I have a simulated data with different smooth group effects and I want to examine the posterior distribution of the difference between the smooth effects of group 1 and group 2. Is there a simple way to do this in brms? If not, is there a clean way of manually computing the smooth effects based on the posterior_samples() output?
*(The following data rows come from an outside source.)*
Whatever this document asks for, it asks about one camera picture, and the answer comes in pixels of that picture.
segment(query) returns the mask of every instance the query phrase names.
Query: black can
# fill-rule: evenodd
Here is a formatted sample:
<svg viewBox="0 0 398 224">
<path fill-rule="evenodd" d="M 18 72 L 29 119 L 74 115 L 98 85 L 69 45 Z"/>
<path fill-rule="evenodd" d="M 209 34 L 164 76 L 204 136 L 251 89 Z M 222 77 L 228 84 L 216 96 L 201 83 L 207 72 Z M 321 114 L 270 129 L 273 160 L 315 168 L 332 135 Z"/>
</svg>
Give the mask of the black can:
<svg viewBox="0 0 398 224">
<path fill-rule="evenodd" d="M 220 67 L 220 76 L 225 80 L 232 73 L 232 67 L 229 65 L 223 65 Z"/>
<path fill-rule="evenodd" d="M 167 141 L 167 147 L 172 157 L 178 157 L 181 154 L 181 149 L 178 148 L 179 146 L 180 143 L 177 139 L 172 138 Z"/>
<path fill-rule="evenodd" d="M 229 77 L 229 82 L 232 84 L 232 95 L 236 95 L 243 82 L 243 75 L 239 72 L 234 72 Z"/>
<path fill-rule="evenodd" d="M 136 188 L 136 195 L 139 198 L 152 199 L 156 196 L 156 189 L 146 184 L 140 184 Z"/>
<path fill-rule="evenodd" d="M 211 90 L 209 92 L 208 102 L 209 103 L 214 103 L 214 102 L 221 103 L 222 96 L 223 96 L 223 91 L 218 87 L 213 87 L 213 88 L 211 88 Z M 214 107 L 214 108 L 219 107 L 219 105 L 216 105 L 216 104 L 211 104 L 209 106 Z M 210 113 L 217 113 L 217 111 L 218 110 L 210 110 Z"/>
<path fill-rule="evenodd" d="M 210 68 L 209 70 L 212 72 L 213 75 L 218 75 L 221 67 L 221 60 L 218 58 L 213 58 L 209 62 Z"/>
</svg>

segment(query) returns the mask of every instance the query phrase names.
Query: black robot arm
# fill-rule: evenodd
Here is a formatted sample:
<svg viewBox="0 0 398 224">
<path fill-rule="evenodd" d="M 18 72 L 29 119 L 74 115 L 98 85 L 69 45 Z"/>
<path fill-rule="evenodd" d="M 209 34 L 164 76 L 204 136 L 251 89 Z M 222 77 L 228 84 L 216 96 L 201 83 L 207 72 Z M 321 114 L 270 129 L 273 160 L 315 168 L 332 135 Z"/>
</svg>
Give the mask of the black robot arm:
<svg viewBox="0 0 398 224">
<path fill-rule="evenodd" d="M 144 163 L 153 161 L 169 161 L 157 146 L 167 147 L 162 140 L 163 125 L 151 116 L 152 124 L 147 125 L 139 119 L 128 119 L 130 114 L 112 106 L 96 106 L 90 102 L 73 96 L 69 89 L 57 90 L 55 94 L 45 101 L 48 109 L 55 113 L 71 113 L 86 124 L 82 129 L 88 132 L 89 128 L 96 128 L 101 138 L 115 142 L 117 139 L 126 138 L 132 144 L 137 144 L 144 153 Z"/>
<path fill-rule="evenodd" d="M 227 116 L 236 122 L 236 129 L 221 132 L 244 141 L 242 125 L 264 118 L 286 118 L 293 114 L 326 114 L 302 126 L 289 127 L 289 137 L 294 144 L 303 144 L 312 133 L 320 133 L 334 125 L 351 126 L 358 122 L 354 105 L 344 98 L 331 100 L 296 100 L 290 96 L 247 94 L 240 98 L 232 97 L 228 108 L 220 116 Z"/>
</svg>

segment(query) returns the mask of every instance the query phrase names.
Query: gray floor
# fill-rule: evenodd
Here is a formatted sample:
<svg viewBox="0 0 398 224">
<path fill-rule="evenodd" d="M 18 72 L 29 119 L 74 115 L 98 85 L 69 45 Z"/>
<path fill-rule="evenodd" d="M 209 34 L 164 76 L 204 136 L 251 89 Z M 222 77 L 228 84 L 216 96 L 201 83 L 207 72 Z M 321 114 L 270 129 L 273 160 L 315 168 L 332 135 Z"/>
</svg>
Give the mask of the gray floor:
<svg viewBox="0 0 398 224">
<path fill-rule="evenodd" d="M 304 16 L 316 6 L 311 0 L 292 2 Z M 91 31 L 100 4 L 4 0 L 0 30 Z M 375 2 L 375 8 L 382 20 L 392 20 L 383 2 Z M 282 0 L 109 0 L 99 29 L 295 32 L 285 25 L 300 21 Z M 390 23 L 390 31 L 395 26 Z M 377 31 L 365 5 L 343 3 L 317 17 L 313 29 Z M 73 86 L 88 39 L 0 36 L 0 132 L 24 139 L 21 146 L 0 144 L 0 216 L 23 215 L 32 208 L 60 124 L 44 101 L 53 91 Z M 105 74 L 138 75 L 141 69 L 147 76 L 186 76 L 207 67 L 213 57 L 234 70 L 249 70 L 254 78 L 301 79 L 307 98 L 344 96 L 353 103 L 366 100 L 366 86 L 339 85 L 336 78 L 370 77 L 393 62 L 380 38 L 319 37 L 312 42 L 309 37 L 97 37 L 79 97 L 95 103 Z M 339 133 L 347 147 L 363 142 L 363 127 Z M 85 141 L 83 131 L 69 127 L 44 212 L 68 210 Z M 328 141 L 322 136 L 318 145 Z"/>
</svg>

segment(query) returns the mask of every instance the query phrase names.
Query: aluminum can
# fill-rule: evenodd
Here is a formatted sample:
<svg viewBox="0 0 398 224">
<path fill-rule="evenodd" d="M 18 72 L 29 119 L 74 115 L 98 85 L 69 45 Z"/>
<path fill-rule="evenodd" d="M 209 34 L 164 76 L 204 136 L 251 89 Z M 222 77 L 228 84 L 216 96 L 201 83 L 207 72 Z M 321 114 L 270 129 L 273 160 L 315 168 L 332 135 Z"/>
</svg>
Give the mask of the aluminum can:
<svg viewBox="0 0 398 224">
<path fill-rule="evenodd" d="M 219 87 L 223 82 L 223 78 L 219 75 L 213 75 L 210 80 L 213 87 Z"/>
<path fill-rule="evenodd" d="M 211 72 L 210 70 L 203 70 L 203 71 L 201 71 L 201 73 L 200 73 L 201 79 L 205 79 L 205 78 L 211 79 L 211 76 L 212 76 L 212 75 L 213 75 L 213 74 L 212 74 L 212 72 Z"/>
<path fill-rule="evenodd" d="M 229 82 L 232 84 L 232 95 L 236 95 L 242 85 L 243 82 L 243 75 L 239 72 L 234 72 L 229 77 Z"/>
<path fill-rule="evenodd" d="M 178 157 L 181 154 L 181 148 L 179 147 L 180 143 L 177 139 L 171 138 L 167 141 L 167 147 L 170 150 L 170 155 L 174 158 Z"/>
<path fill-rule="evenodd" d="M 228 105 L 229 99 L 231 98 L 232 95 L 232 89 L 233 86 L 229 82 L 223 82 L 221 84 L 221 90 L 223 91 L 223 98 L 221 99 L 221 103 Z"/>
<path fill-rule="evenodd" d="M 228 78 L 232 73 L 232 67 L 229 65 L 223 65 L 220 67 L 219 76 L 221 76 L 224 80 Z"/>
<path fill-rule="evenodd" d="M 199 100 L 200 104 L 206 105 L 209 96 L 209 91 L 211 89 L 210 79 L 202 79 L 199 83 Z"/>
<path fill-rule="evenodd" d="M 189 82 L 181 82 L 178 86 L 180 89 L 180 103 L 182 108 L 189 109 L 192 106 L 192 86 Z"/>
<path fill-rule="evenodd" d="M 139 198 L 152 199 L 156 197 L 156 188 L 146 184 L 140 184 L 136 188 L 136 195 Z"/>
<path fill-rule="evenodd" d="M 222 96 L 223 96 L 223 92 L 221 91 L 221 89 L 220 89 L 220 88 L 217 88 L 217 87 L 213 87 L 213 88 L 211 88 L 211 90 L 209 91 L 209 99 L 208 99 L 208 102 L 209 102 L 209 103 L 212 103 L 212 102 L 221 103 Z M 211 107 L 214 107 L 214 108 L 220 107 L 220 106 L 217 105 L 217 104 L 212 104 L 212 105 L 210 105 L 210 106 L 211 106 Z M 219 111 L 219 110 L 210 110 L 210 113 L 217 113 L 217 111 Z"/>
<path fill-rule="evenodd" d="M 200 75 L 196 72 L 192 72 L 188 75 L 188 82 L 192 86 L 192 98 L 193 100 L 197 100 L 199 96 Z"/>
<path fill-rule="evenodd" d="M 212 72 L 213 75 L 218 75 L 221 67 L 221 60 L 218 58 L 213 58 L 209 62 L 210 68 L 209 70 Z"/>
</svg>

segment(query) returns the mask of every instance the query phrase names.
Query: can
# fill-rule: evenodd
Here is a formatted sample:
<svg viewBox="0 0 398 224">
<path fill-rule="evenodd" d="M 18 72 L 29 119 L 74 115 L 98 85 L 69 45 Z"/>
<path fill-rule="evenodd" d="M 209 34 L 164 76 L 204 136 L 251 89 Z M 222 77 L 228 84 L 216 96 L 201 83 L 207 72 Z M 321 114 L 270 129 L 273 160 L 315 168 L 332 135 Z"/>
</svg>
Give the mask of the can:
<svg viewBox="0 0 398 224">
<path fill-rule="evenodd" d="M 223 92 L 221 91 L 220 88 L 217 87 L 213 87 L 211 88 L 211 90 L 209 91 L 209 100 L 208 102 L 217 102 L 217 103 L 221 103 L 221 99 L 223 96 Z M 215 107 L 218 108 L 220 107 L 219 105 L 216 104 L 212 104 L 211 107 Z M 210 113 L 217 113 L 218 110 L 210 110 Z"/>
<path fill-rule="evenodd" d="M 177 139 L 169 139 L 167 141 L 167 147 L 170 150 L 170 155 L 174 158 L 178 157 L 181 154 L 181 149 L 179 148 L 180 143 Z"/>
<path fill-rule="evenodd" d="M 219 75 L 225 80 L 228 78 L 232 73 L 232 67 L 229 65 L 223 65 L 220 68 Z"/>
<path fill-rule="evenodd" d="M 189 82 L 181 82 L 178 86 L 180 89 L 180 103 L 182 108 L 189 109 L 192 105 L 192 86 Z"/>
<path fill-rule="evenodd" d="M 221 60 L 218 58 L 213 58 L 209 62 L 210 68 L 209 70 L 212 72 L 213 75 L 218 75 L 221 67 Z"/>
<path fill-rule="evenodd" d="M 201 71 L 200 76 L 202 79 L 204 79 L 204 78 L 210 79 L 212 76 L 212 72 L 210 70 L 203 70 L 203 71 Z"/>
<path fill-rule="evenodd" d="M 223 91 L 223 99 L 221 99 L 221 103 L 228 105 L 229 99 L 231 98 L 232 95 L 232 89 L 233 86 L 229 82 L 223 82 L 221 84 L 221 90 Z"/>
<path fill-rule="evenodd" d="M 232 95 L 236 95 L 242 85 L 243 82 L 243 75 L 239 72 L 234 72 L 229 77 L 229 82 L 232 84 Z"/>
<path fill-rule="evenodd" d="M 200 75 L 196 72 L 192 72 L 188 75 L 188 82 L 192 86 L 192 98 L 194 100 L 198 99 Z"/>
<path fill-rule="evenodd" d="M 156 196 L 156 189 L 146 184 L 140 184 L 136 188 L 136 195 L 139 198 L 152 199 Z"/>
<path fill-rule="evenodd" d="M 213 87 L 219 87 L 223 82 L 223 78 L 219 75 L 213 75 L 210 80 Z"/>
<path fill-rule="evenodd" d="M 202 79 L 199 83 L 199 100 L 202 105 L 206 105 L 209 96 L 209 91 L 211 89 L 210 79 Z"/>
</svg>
EDIT: Adding to the second question, is there something like mgcv’s predict(…, type=“lpmatrix”) to obtain a design matrix for new data?
Here’s my code:
## Simulated data set.seed(11) N <- 20 # Number of observed sequences B <- 20 # Length of each sequence id <- rep(1:N, each=B) # ID of each sequence group <- rep(c(1,2),each=N*B/2) # group membership x <- rep(seq(1,10,length=B),N) # covariate domain # Create dataframe for brms input df <-data.frame(x) df$id <- as.factor(id) df$group <- as.factor(group) df$t <- rep(1:B,N) # Define AR1 correlation matrix Sigma Sigma <- corAR1(value=0.8,form = ~ 1|id) Sigma <- Initialize(Sigma, data=df) Sigma <- corMatrix(Sigma) sd <- 2 # Noise sd tau <- 3 # Random intercept sd theta <- rnorm(N, mean=0, sd=tau) # Random intercept # Simulate response (group 2 is negative of group 1 response) y <- 10*sin(x)/x + sd*c(t(mvrnorm(N,rep(0,B),Sigma$`1`))) + theta[id] y[group==2] <- -y[group==2] df$y <- y plot(x,y, main="Non-linear response with AR1 residuals", col=group) lines(x[1:B], y[1:B], type='o', col=1)
Then I fit the following model with brms:
m0 <- brm(y ~ s(x, by=group, bs='cr', k=10) + (1|id), autocor = cor_ar(formula = ~t|id), data= df)